Question:How do I directly read, for example, line 5?

+4  A: 

You can use my LineReader class (either the one in MiscUtil or a simple version here) to implement IEnumerable<string> and then use LINQ:

string line5 = new LineReader(file).Skip(4).First();

This assumes .NET 3.5, admittedly. Otherwise, open a TextReader (e.g. with File.OpenText) and just call ReadLine() four times to skip the lines you don't want, and then once more to read the fifth line.

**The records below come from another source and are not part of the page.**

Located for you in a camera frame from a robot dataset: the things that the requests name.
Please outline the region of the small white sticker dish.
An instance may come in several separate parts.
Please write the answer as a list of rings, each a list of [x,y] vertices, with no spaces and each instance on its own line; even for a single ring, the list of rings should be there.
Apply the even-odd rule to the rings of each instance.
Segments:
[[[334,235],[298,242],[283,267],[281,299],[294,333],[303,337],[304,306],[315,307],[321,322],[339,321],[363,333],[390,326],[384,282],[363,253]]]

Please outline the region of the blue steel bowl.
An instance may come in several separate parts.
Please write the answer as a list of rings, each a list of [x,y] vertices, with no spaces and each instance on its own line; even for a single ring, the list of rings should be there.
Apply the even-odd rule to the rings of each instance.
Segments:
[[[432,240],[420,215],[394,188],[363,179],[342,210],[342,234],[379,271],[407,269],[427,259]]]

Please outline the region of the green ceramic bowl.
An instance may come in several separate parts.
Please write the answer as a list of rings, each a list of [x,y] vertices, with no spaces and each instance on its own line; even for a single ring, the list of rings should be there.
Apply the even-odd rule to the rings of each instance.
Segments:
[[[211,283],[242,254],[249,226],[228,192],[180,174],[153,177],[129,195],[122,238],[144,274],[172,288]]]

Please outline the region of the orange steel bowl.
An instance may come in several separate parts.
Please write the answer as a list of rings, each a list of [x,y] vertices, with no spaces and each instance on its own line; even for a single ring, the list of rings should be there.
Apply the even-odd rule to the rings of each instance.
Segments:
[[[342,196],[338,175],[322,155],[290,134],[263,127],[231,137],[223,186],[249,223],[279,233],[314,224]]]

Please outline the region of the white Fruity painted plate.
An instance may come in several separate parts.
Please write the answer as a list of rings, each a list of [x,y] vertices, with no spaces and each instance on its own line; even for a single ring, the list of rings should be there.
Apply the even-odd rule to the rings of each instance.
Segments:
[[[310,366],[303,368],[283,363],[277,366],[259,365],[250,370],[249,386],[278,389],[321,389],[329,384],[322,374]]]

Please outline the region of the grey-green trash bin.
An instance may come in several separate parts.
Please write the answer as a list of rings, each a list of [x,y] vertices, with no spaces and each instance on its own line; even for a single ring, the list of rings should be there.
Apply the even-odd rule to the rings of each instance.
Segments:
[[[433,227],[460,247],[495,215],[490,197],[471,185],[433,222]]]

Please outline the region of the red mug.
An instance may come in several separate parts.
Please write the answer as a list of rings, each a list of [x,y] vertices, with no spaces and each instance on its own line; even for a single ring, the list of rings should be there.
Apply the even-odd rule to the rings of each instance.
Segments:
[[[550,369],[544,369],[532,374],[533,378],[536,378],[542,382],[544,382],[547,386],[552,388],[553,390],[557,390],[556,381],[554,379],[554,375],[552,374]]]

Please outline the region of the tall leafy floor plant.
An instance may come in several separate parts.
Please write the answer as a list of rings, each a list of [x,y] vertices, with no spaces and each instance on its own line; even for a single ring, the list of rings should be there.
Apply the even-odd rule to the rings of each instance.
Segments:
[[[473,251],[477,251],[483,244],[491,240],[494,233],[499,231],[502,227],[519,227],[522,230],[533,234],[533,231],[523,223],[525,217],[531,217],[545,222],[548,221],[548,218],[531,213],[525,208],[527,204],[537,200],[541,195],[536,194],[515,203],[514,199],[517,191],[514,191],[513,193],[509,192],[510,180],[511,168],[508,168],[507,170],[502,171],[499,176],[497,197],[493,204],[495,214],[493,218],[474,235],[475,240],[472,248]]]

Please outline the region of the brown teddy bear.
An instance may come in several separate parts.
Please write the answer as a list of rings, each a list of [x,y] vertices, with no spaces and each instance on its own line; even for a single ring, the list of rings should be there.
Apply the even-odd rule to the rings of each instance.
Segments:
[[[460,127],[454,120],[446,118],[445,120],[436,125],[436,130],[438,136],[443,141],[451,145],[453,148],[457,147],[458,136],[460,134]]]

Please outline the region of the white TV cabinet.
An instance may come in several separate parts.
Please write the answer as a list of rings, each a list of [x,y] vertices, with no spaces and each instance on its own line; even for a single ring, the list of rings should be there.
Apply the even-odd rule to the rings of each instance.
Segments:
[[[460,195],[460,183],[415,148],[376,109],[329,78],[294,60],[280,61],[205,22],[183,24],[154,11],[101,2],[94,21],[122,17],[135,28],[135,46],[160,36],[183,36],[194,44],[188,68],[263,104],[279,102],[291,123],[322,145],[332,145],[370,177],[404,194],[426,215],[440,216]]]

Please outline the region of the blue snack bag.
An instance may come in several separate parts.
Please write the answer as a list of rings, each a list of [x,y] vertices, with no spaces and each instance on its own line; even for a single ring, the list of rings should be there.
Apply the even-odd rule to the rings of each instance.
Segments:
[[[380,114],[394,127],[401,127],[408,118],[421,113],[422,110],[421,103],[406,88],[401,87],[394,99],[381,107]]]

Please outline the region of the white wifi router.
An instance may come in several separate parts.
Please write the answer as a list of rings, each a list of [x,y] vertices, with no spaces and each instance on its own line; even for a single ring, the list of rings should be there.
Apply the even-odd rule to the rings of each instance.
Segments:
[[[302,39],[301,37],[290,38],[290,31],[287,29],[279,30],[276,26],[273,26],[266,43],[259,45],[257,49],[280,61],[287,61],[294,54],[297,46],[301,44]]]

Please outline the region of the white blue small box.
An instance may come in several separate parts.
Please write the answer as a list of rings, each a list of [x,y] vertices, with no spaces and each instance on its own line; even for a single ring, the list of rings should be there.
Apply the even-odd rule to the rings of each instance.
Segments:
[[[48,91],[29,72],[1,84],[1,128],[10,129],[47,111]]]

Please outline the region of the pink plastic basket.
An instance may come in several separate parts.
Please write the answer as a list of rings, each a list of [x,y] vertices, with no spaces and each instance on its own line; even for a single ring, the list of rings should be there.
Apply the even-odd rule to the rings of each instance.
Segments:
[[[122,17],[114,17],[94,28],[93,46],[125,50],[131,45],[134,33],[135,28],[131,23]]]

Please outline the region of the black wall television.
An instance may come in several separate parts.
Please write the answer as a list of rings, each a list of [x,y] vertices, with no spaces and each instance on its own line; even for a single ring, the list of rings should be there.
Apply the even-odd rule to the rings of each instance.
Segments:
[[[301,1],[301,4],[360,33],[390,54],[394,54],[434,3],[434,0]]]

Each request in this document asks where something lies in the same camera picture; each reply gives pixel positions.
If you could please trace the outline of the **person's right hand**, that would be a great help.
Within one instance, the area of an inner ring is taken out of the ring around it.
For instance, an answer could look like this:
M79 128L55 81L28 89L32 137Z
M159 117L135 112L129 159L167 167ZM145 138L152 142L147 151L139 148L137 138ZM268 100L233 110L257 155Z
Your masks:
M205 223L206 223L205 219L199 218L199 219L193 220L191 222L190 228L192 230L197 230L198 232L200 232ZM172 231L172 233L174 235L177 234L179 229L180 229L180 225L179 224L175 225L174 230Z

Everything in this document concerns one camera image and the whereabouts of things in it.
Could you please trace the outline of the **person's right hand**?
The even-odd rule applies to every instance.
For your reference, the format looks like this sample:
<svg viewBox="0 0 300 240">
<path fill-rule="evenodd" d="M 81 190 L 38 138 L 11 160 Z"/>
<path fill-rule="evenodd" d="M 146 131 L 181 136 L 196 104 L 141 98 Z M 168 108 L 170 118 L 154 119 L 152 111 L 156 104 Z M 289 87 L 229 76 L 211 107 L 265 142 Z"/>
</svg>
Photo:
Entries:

There's no way of "shortcutting" this unless you know exactly how many bytes are in each line.

Jon Skeet
Under the hood that still reads line by line till it gets to the line you want. Is there a way to go *directly* to line 5?
BFree
How is the Stream supposed to know the byte offset of line 5 ahead of time, BFree?
Matthew Flaschen
Is there a reason LineReader doesn't have a Stream constructor overload, only Func<Stream>?
Matthew Flaschen
@Matthew.. Yea, that's what I thought too, was just wondering if there was some way I wasn't aware of.
BFree
Yes - it's responsible for opening and closing the data source. It doesn't need to implement IDisposable, because it does all the opening and closing at the right time.
Jon Skeet
My problem is that the file is big(25k lines).But lets change the subject to make it more easily.How does notepad work? When you press Edit->Go to - it does it quite fast.
John
Not that I know the inner workings of notepad, but I would guess that it reads in the whole file into memory. Searching in memory is fast, (but consumes memory, obviously). Also, notepad needs to know where all the line breaks are to draw the text correctly, so it is likely to parse it at program start.
driis
Absolutely - it's not like it loads the file from disk every time you say "go to line". (Advanced editors *will* do that though - you try loading a 25K-line file into notepad - it'll hang while it loads the lot into memory; a smarter editor will load it as required.)
Jon Skeet
Jon, interesting library- looks like it will be useful for something I intend to do- skip the first X lines in a file using a fluent interface.
RichardOD
@RichardOD: I've found it makes it really easy to write LINQ queries based on text files.
Jon Skeet
+2  A: 

If you are dealing with a fixed-width data format (ie. you know all the lines to be the same length), you can multiply the length with your desired line number and use Stream.Seek to find the start point of the nth line.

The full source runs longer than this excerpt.